Angst voor nieuwe hartaanval nadelig voor hartpatiënt

Getty Images

Hartpatiënten die bang zijn voor een nieuwe hartaanval hebben een groter risico om er ook daadwerkelijk een te krijgen, of om eraan te overlijden. Dat concludeert psychiater en onderzoeker Marleen van Beek van het Radboudumc.

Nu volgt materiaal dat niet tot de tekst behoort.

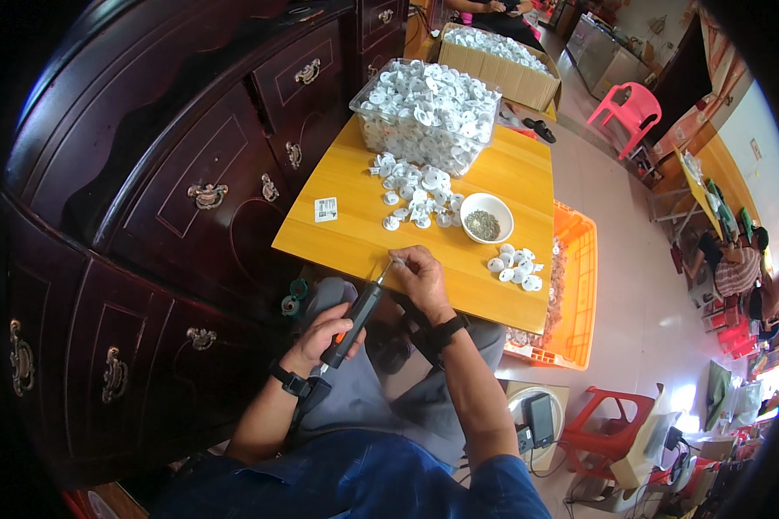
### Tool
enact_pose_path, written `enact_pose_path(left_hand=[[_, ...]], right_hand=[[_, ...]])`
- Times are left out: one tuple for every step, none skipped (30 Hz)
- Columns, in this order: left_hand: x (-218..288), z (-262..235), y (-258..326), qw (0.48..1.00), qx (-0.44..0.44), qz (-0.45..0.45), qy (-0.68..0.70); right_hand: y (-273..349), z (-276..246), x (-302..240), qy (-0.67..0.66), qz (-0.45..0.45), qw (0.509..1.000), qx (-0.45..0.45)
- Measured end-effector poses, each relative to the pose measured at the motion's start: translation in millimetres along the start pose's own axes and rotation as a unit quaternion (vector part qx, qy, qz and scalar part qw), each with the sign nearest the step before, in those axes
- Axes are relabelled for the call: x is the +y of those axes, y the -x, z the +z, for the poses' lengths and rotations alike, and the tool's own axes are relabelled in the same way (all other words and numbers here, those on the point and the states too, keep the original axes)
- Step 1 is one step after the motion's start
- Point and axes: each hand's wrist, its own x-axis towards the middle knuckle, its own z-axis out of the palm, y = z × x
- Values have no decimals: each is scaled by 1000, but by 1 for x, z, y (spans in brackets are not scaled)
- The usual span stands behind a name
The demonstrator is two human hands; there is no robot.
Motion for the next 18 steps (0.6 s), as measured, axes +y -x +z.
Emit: enact_pose_path(left_hand=[[0, 0, -1, 1000, -8, 5, 3], [0, 0, 0, 1000, -7, 4, 2], [0, 0, 0, 1000, -4, 2, 6], [1, 0, 1, 1000, -1, 0, 10], [1, 0, 0, 1000, -1, -1, 10], [1, 1, 0, 1000, 0, 0, 5], [1, 1, 0, 1000, 2, 1, -1], [1, 1, 0, 1000, 2, 1, -1], [0, 1, 0, 1000, 6, 1, -9], [0, 0, 0, 1000, 10, 2, -18], [1, 2, -1, 1000, 8, 1, -18], [3, 4, 0, 1000, 11, -2, -16], [4, 5, 0, 1000, 15, -5, -14], [4, 5, 0, 1000, 15, -5, -14], [4, 5, 0, 1000, 16, -6, -15], [4, 5, 0, 1000, 18, -7, -15], [4, 4, 1, 1000, 18, -6, -15], [3, 3, 1, 1000, 17, -5, -19]], right_hand=[[0, -1, 2, -8, 6, 1000, -1], [0, 0, 1, -17, 13, 1000, -3], [0, 0, 0, -18, 13, 1000, -4], [0, 0, -1, -14, 8, 1000, -3], [0, 0, -1, -10, 3, 1000, -2], [0, 0, -2, -10, 4, 1000, -2], [0, -1, -2, 1, 7, 1000, -5], [0, -1, -2, 11, 10, 1000, -8], [0, 0, -1, 10, 10, 1000, -8], [0, 1, -1, -8, 23, 1000, -8], [0, 0, -2, -25, 36, 999, -7], [0, 0, -3, -25, 36, 999, -5], [0, -1, -3, -20, 35, 999, -7], [0, -1, -4, -16, 34, 999, -9], [0, 0, -5, -16, 33, 999, -9], [-1, 1, -5, -31, 36, 999, -11], [-1, 1, -4, -46, 39, 998, -13], [-1, 2, -2, -45, 39, 998, -13]])
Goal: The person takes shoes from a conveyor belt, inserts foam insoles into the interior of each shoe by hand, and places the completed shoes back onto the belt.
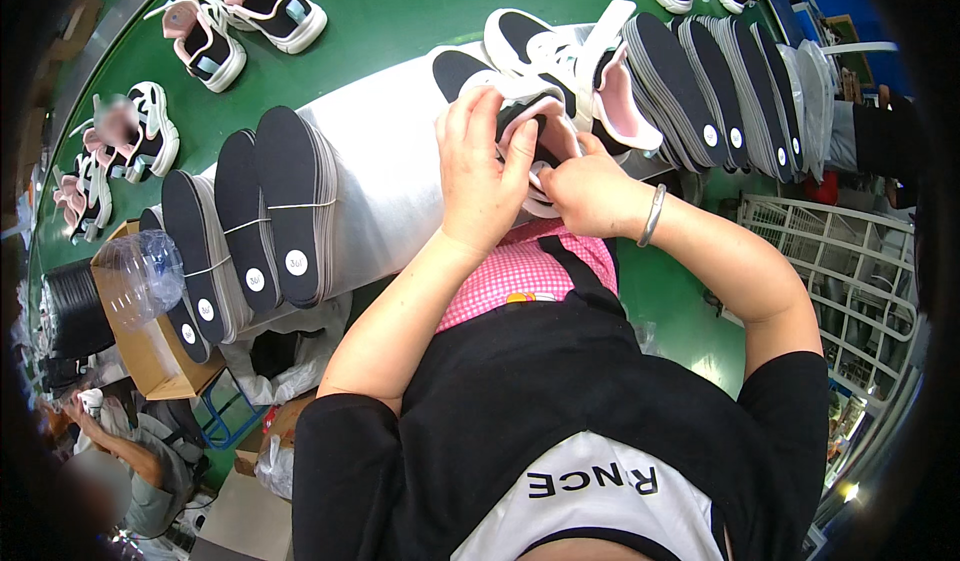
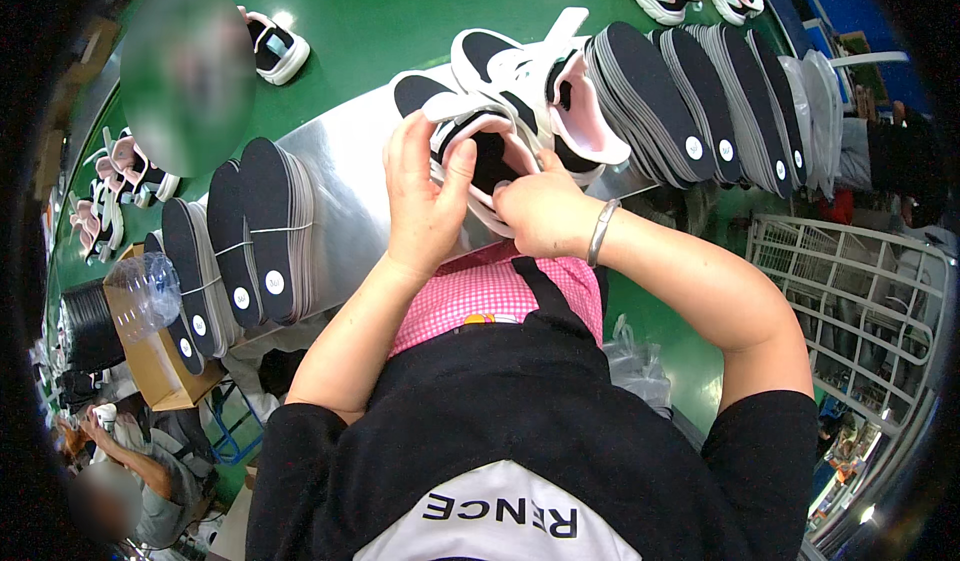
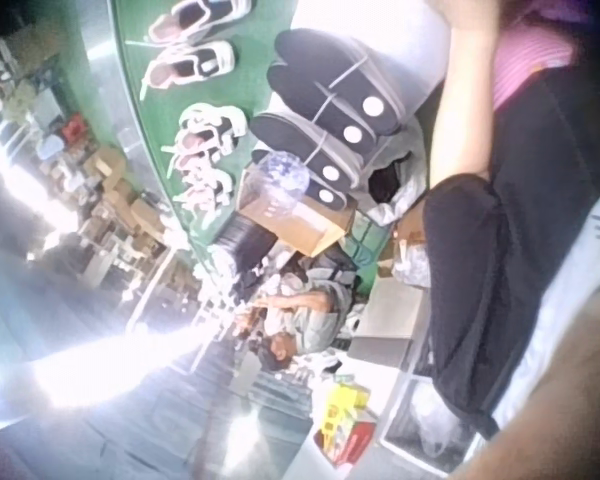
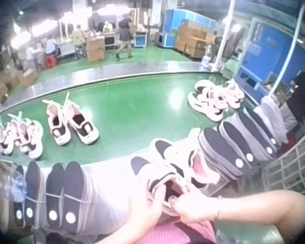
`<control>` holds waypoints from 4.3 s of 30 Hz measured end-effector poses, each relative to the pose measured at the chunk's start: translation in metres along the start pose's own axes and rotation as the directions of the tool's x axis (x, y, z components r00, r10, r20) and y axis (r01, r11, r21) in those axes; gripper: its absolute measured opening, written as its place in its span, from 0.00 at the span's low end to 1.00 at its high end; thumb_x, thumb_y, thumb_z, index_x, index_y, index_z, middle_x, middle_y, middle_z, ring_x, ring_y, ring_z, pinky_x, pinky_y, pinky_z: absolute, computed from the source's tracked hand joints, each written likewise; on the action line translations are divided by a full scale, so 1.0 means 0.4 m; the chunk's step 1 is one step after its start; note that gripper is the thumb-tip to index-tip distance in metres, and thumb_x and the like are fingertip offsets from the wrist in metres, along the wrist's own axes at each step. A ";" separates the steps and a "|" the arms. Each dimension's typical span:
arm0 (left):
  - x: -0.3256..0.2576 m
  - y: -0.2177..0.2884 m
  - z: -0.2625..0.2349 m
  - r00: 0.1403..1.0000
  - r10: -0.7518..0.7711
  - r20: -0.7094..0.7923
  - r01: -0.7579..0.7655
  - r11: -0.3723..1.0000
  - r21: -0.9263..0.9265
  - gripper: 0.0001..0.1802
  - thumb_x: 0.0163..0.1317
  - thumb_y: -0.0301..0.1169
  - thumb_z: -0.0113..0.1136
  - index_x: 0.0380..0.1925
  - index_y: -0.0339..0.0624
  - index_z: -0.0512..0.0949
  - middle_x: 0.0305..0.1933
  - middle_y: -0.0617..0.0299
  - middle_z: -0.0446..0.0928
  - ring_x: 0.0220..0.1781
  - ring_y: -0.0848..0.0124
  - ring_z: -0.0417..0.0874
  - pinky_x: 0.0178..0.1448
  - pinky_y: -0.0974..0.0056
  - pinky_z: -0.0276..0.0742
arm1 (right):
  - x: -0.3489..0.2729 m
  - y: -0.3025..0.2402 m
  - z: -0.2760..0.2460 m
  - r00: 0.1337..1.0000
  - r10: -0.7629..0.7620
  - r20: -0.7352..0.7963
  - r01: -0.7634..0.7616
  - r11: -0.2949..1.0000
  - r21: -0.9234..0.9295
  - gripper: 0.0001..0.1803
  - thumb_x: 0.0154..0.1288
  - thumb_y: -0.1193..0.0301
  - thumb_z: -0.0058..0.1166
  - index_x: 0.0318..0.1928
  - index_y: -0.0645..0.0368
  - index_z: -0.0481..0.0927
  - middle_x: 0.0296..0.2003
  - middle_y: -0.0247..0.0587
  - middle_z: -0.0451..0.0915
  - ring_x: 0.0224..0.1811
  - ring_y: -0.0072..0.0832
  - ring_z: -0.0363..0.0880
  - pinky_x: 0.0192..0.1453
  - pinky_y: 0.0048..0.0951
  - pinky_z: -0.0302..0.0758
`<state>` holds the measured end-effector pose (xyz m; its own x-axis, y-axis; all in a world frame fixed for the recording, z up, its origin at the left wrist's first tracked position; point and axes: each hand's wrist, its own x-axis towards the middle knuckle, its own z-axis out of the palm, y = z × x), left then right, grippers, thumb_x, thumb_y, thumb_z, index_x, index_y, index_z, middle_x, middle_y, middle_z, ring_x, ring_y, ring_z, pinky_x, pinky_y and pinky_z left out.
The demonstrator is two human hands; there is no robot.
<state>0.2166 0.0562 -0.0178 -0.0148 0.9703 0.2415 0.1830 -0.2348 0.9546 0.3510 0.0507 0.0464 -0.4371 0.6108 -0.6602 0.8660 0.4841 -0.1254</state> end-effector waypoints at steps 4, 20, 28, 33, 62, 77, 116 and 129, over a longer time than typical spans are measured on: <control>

Patiënten die net een hartaanval hebben doorgemaakt, hebben vaak angst voor een nieuwe aanval. Ze denken pijn op de borst te voelen of hebben gedachten als "ik heb een hartaanval". Ze vermijden daarom activiteiten die deze sensaties op kunnen roepen, zoals lichamelijk inspanning, en gaan op zoek naar geruststelling door bijvoorbeeld hun hartslag te controleren. Vaak wordt deze zogeheten cardiale angst niet onderkend of behandeld door de cardioloog.

Cardiale angst

Marleen van Beek onderzocht de samenhang tussen die angst en een nieuwe hartaanval. Ze volgde zo’n 200 patiënten die in het Radboudumc waren opgenomen met een hartaanval. Tijdens de opname en gedurende het jaar na ontslag uit het ziekenhuis werd hen gevraagd naar cardiale angst. Daarnaast bekeek zij of patiënten binnen 5 jaar opnieuw werden opgenomen met een hartaanval of soortgelijke problemen, of eraan overleden.

Fysieke inspanning mijden

Angst voor een nieuwe hartaanval blijkt een belangrijke voorspeller voor een slechte uitkomst. Van Beek: "We vonden dat meer cardiale angst niet alleen gepaard gaat met een slechtere kwaliteit van leven, maar ook met een grotere kans op een nieuwe hartaanval, of om eraan te overlijden. Zelfs als we rekening hielden met de ernst van de hartziekte en depressieve klachten, waarvan al langer bekend is dat die gerelateerd zijn aan een slechte hartprognose." Met name vermijding van fysieke inspanning speelt een rol in de toegenomen kans op een slechtere hartprognose.

Meer aandacht nodig

Deze bevindingen laten zien dat er in de zorg meer aandacht moet komen voor cardiale angst. Nader onderzoek moet uitwijzen of cognitieve gedragstherapie effectief is voor hartpatiënten met cardiale angst en hun hartprognose kan verbeteren.

Van Beek promoveert 3 november 2016 op haar onderzoek.